**Supplied material:**

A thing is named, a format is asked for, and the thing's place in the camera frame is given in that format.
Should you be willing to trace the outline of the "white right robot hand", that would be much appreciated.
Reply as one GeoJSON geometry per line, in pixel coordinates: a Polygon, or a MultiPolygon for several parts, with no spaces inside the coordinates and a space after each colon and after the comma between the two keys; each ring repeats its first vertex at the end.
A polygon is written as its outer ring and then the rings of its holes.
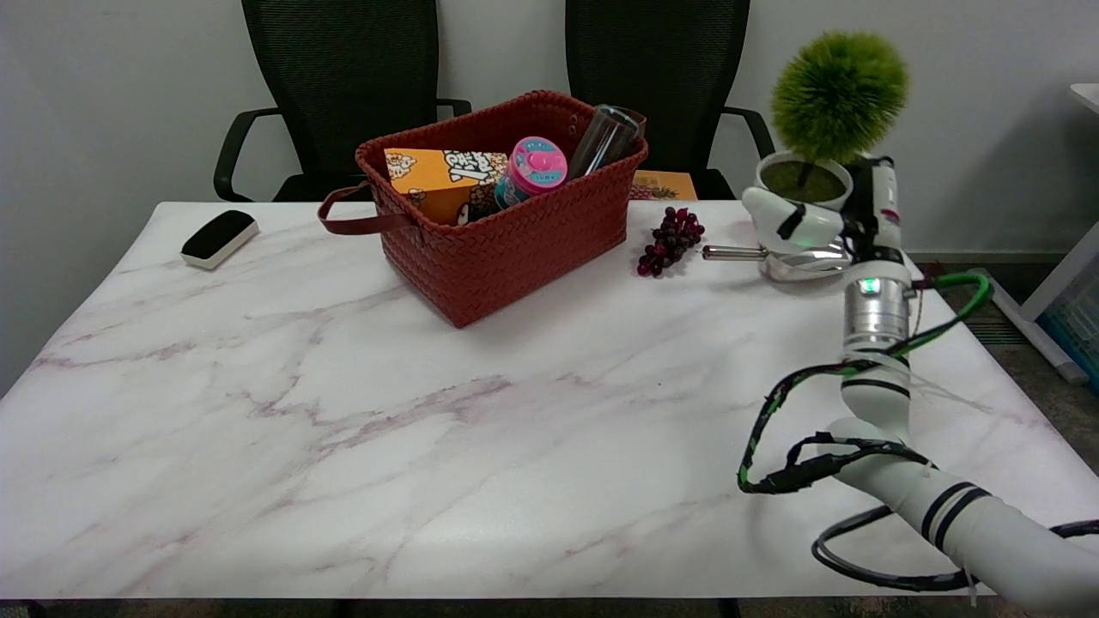
{"type": "Polygon", "coordinates": [[[892,158],[861,158],[847,172],[853,184],[839,210],[786,199],[766,188],[746,189],[742,205],[762,246],[789,254],[824,246],[839,238],[844,239],[856,264],[882,261],[902,265],[902,220],[892,158]]]}

**Exercise directions:** An exact copy of the listing is needed, minus its pictures.

**Solution to this task:**
A thing is named, a format is asked for, and the thing's place in the camera frame is given in that format.
Should you be willing to trace the outline of the "white right robot hand", that would be much appreciated.
Reply as one GeoJSON geometry per line, in pixel coordinates: a Polygon, or a MultiPolygon for several parts, with no spaces inside the coordinates and a space after each colon and after the comma between the two keys; each ring repeats its first vertex at the end.
A polygon is written as its outer ring and then the rings of its holes.
{"type": "Polygon", "coordinates": [[[892,158],[861,158],[847,172],[853,184],[839,210],[786,199],[766,188],[746,189],[742,205],[762,246],[789,254],[824,246],[839,238],[844,239],[856,264],[882,261],[902,265],[902,220],[892,158]]]}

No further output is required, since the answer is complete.